Requirement>
Write out exactly the lines from the one holding "Please answer as" to the last line of the entries, both ends included and nothing else, without the pictures.

--- Dataset Enclosed Below ---

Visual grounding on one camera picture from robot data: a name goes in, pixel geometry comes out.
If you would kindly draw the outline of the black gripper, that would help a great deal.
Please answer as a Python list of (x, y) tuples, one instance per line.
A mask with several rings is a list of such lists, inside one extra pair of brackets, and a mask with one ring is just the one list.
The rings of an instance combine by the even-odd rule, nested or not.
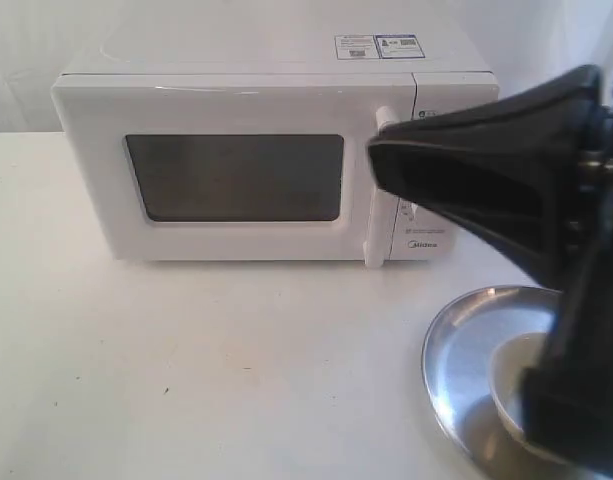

--- End of Enclosed Dataset ---

Solution>
Please answer as a Python list of (x, y) tuples, one instance per line.
A mask with several rings is a list of such lists, inside one extra pair of brackets, and a mask with one ring is just the one list.
The rings of an instance combine by the even-odd rule, nested or not.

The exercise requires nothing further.